> **EXERCISE REQUIREMENTS**: Below are some records; retype all of them exactly.

Top of DATA SUPPLIED

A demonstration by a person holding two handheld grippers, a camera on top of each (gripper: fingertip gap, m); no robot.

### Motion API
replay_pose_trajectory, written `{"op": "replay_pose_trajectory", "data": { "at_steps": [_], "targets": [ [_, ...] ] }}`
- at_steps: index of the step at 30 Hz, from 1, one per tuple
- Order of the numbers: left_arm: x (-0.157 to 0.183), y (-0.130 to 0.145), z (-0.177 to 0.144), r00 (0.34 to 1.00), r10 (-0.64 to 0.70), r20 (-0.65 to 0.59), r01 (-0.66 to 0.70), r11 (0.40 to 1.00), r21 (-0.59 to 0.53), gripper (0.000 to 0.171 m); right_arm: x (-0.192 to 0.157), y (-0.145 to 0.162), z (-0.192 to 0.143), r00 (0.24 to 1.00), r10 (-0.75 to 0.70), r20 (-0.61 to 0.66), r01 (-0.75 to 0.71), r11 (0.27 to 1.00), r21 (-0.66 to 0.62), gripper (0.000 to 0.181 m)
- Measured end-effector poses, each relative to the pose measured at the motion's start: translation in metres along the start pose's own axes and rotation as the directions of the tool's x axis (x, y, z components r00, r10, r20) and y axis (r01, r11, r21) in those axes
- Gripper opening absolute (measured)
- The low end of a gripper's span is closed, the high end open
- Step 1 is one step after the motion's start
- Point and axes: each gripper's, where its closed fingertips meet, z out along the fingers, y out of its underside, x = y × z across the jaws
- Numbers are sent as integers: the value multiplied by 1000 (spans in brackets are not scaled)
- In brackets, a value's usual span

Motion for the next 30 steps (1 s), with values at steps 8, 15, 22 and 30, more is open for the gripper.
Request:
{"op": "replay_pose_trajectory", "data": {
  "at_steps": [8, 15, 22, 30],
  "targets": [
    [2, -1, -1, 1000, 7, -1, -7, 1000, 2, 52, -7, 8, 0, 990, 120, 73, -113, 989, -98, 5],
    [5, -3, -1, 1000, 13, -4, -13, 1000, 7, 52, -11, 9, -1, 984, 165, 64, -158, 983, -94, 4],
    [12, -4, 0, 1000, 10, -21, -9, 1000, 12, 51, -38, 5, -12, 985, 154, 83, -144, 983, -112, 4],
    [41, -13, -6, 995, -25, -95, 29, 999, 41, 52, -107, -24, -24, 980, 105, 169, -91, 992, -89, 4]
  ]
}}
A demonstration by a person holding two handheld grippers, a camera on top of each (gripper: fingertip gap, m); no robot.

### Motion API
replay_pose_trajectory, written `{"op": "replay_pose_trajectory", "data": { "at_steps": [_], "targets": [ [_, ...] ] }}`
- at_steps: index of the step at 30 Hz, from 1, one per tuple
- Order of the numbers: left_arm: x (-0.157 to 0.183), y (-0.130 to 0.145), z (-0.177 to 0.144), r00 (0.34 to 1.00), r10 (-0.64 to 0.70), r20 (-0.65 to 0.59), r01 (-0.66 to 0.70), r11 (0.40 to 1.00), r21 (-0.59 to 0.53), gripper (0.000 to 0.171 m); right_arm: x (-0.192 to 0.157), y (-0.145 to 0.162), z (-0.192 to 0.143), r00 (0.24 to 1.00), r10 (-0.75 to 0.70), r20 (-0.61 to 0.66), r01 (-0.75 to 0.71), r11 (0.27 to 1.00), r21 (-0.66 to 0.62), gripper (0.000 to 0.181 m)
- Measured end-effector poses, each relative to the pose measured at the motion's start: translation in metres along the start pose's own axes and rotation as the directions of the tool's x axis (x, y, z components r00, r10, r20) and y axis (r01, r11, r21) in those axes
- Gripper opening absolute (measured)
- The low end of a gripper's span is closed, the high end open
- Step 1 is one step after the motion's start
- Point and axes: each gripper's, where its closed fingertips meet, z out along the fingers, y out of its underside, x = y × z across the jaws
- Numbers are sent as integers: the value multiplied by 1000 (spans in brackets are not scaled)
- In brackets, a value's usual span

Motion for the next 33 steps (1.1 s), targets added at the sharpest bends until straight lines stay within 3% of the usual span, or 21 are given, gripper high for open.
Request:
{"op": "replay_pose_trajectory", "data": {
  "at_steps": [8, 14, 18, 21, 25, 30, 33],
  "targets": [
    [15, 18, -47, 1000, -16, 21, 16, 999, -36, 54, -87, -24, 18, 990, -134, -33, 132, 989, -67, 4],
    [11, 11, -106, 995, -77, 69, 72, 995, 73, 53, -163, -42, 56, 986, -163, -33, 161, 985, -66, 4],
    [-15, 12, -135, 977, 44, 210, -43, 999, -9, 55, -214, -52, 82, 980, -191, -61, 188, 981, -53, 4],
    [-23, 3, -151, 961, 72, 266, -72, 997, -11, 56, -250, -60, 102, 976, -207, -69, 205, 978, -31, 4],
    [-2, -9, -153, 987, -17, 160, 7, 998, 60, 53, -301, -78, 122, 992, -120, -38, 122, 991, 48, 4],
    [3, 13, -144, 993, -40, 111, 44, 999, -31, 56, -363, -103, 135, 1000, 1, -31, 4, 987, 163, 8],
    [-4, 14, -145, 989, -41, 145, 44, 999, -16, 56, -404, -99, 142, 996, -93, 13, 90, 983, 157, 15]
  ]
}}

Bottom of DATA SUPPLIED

> **PROBLEM SOLUTION**:
A demonstration by a person holding two handheld grippers, a camera on top of each (gripper: fingertip gap, m); no robot.

### Motion API
replay_pose_trajectory, written `{"op": "replay_pose_trajectory", "data": { "at_steps": [_], "targets": [ [_, ...] ] }}`
- at_steps: index of the step at 30 Hz, from 1, one per tuple
- Order of the numbers: left_arm: x (-0.157 to 0.183), y (-0.130 to 0.145), z (-0.177 to 0.144), r00 (0.34 to 1.00), r10 (-0.64 to 0.70), r20 (-0.65 to 0.59), r01 (-0.66 to 0.70), r11 (0.40 to 1.00), r21 (-0.59 to 0.53), gripper (0.000 to 0.171 m); right_arm: x (-0.192 to 0.157), y (-0.145 to 0.162), z (-0.192 to 0.143), r00 (0.24 to 1.00), r10 (-0.75 to 0.70), r20 (-0.61 to 0.66), r01 (-0.75 to 0.71), r11 (0.27 to 1.00), r21 (-0.66 to 0.62), gripper (0.000 to 0.181 m)
- Measured end-effector poses, each relative to the pose measured at the motion's start: translation in metres along the start pose's own axes and rotation as the directions of the tool's x axis (x, y, z components r00, r10, r20) and y axis (r01, r11, r21) in those axes
- Gripper opening absolute (measured)
- The low end of a gripper's span is closed, the high end open
- Step 1 is one step after the motion's start
- Point and axes: each gripper's, where its closed fingertips meet, z out along the fingers, y out of its underside, x = y × z across the jaws
- Numbers are sent as integers: the value multiplied by 1000 (spans in brackets are not scaled)
- In brackets, a value's usual span

Motion for the next 30 steps (1 s), with values at steps 8, 15, 22 and 30, more is open for the gripper.
Request:
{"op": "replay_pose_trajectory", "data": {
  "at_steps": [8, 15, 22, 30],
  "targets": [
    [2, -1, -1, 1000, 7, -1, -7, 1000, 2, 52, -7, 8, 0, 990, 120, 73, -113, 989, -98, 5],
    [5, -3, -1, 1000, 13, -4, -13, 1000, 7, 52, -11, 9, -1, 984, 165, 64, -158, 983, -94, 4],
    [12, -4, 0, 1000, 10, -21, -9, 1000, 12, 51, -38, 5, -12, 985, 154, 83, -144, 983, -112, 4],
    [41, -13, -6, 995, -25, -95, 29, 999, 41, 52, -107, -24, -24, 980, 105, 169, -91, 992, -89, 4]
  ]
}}
A demonstration by a person holding two handheld grippers, a camera on top of each (gripper: fingertip gap, m); no robot.

### Motion API
replay_pose_trajectory, written `{"op": "replay_pose_trajectory", "data": { "at_steps": [_], "targets": [ [_, ...] ] }}`
- at_steps: index of the step at 30 Hz, from 1, one per tuple
- Order of the numbers: left_arm: x (-0.157 to 0.183), y (-0.130 to 0.145), z (-0.177 to 0.144), r00 (0.34 to 1.00), r10 (-0.64 to 0.70), r20 (-0.65 to 0.59), r01 (-0.66 to 0.70), r11 (0.40 to 1.00), r21 (-0.59 to 0.53), gripper (0.000 to 0.171 m); right_arm: x (-0.192 to 0.157), y (-0.145 to 0.162), z (-0.192 to 0.143), r00 (0.24 to 1.00), r10 (-0.75 to 0.70), r20 (-0.61 to 0.66), r01 (-0.75 to 0.71), r11 (0.27 to 1.00), r21 (-0.66 to 0.62), gripper (0.000 to 0.181 m)
- Measured end-effector poses, each relative to the pose measured at the motion's start: translation in metres along the start pose's own axes and rotation as the directions of the tool's x axis (x, y, z components r00, r10, r20) and y axis (r01, r11, r21) in those axes
- Gripper opening absolute (measured)
- The low end of a gripper's span is closed, the high end open
- Step 1 is one step after the motion's start
- Point and axes: each gripper's, where its closed fingertips meet, z out along the fingers, y out of its underside, x = y × z across the jaws
- Numbers are sent as integers: the value multiplied by 1000 (spans in brackets are not scaled)
- In brackets, a value's usual span

Motion for the next 33 steps (1.1 s), targets added at the sharpest bends until straight lines stay within 3% of the usual span, or 21 are given, gripper high for open.
Request:
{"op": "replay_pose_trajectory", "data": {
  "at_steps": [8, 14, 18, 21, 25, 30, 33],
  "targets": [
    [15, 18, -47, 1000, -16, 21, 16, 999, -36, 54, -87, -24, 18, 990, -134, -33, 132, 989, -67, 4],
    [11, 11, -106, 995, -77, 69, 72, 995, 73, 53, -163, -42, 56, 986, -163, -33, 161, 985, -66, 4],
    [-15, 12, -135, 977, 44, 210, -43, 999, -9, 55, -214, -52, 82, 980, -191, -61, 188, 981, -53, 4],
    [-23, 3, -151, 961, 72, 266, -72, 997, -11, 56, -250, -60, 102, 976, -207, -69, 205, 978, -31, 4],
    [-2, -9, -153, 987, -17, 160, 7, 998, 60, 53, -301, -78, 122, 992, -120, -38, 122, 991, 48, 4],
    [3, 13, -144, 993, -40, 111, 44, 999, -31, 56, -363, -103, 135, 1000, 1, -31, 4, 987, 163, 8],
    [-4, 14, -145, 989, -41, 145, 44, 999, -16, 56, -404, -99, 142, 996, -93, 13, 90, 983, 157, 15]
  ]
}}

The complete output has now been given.